[Opening RECORDS TO PROCESS section]
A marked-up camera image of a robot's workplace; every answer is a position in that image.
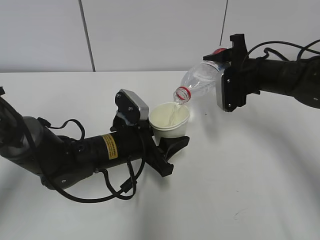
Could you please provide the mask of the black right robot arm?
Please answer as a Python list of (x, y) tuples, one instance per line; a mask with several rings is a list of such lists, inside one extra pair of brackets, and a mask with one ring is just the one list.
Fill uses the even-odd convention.
[[(247, 103), (247, 95), (261, 92), (289, 96), (315, 109), (320, 107), (320, 53), (312, 49), (319, 40), (305, 46), (272, 40), (248, 50), (243, 33), (229, 38), (231, 48), (203, 57), (205, 61), (228, 64), (216, 83), (217, 104), (223, 111), (231, 113)], [(299, 52), (295, 60), (289, 60), (270, 44), (295, 47)]]

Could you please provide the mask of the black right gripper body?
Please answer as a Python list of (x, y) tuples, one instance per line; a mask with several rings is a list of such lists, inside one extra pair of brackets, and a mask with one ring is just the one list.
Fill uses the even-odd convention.
[(232, 103), (231, 112), (236, 108), (242, 107), (247, 103), (247, 95), (260, 94), (260, 90), (253, 81), (253, 64), (249, 64), (249, 69), (244, 68), (248, 60), (248, 50), (245, 42), (245, 35), (237, 33), (230, 36), (232, 43), (232, 55), (229, 67), (225, 69), (228, 80), (228, 91), (230, 102)]

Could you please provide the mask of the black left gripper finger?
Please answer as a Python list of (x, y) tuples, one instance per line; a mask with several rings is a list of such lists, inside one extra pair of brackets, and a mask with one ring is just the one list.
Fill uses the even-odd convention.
[Closing RECORDS TO PROCESS section]
* _THE PROBLEM_:
Skipping any images, write out all the data exactly.

* _SOLUTION TO THIS EXERCISE_:
A marked-up camera image of a robot's workplace; every answer is a position in that image.
Could you please provide the mask of the black right robot arm?
Please answer as a Python list of (x, y) tuples, one instance per line; a mask with several rings is a list of such lists, inside one extra pair of brackets, and a mask with one ring is just the one list.
Fill uses the even-odd convention.
[[(247, 103), (247, 95), (261, 92), (289, 96), (315, 109), (320, 107), (320, 53), (312, 49), (319, 40), (305, 46), (272, 40), (248, 50), (243, 33), (229, 38), (231, 48), (203, 57), (205, 61), (228, 64), (216, 83), (217, 104), (223, 111), (231, 113)], [(299, 52), (295, 60), (289, 60), (270, 44), (295, 47)]]

Could you please provide the mask of the black right gripper body?
Please answer as a Python list of (x, y) tuples, one instance per line; a mask with several rings is a list of such lists, inside one extra pair of brackets, and a mask with one ring is just the one list.
Fill uses the even-odd convention.
[(232, 103), (231, 112), (236, 108), (242, 107), (247, 103), (247, 95), (260, 94), (260, 90), (253, 81), (253, 64), (249, 64), (249, 69), (244, 68), (248, 60), (248, 50), (245, 42), (245, 35), (237, 33), (230, 36), (232, 43), (232, 55), (229, 67), (225, 69), (228, 80), (228, 91), (230, 102)]

Could you please provide the mask of the black left gripper finger?
Please answer as a Python list of (x, y) tuples, one instance per line; a mask with several rings is a list of such lists, inside one extra pair of brackets, and a mask with one ring is just the one list.
Fill uses the even-odd convention.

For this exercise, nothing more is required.